Разумеется, на миниатюре лишь сирены, море, кораблик, моряки и кормчий. Живописец не пробует нарисовать отдельно «мирские блага» или «душу», которая, «греша, в соблазнах засыпает и в море утопает». Да в этом и нет никакой надобности, так как и рисунок, из¬бегающий натуралистического сходства со «всамделишным» морем, кораблем и моряками, своим красочным совершенством компенсирует несходство, свидетельствует: это не только море, не только корабль, не только люди, но и... то, что сказано в поэтическом тексте. Живописью-то и представлено наглядное взаимодействие натуры и значения в бестиарии.

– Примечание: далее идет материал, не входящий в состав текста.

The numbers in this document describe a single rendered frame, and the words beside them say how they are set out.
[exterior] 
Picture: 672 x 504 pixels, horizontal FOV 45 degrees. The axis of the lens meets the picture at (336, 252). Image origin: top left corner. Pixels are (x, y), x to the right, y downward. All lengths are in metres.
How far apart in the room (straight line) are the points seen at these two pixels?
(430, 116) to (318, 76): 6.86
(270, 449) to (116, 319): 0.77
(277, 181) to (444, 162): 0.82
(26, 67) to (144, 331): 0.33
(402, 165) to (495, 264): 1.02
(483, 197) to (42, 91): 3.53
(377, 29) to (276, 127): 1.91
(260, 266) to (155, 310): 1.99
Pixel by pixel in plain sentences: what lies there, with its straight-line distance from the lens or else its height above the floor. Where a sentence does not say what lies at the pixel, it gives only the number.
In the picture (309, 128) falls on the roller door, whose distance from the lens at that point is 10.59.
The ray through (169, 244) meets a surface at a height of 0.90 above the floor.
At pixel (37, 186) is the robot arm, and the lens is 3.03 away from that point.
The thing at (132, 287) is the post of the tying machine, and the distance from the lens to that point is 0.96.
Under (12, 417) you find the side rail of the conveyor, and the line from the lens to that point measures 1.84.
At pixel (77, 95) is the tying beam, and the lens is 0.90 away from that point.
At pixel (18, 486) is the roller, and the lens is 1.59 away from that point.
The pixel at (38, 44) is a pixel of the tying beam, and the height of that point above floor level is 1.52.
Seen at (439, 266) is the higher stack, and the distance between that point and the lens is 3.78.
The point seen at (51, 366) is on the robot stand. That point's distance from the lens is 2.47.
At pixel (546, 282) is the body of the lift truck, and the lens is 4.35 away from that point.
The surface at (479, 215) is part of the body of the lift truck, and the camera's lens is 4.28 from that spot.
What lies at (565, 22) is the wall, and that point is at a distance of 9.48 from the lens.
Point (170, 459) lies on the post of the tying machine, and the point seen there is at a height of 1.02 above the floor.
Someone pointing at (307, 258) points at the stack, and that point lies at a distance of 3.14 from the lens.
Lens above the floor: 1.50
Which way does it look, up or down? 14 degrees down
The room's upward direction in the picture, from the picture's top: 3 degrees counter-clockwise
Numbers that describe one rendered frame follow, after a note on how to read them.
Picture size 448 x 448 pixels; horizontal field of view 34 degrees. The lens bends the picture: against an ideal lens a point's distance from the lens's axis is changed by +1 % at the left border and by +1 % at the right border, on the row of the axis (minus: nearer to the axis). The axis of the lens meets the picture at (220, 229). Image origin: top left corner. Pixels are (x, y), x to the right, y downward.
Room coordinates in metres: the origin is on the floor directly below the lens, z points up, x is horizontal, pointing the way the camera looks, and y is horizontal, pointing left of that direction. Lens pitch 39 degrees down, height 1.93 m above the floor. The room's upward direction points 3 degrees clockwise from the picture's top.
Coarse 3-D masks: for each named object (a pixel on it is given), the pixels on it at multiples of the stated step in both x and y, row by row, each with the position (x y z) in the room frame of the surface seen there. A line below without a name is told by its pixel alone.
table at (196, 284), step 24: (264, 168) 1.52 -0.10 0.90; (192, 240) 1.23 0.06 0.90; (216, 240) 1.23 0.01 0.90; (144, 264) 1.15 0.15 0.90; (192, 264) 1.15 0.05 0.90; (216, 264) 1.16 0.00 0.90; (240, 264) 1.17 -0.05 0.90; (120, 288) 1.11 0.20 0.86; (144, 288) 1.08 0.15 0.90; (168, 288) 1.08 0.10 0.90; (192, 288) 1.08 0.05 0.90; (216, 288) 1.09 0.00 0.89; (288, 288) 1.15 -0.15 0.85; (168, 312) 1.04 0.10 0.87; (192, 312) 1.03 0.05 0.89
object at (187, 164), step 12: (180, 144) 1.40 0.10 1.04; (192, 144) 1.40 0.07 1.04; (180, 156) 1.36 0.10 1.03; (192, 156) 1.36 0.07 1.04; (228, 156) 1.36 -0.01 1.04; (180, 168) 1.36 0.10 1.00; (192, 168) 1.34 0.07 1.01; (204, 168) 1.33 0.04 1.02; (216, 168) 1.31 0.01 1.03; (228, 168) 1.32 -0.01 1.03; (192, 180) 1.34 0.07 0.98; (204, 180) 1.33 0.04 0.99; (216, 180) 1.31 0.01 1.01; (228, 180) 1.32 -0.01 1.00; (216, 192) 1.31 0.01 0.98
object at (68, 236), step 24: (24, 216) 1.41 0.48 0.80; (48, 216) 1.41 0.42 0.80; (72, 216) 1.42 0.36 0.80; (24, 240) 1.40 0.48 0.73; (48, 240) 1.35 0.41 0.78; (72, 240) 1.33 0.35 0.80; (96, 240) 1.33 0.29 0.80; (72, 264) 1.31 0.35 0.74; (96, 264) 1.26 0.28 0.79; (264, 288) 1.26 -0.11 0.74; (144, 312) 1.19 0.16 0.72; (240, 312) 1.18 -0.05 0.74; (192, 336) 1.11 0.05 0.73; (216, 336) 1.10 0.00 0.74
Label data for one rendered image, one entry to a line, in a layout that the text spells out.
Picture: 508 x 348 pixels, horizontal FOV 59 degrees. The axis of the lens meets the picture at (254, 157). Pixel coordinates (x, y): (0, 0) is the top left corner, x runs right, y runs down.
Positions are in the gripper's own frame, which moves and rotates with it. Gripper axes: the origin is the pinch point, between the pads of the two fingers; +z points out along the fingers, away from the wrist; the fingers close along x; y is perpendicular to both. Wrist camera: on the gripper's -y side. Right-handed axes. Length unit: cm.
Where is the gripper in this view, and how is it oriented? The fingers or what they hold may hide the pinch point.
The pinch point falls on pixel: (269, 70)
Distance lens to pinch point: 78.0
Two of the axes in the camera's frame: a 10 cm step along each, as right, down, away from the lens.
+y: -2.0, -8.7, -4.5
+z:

Гротескная фантастичность средневековых сирен передается мирским благам. Здесь не мирские блага раскрывают значение натуры, а, скорее, фантастическая натура раскрывает подлинное значение мирских благ. Натура и значение летучей рыбы взаимодействует иначе. Обыкновенная летучая рыба, парящая над кораблем в открытом море и внезапно падающая в воду, приобретает жуткие гротескные черты, когда бестиарист узнаёт в ней ненадежного попутчика, непостоянного соратника,  чья предательская слабость в решительную минуту губит добрых людей. «Сквернейшая в мире примета» - не столько моряцкое суеверие, сколько многозначительное предостережение доверчивым добрым людям.

Фантастическая саламандра волей-неволей придает свои свойства праведнику, которого она означает. Как вокруг саламандры гаснет пламя, так вокруг праведника угасают «блуд и похоть». Мифический кентавр приобретает особую разоблачительную убедительность для благочестивого средневековья, обозначая святошу, двуногого кентавра, чья человеческая природа – мнимая, чья истинная природа –  скотство.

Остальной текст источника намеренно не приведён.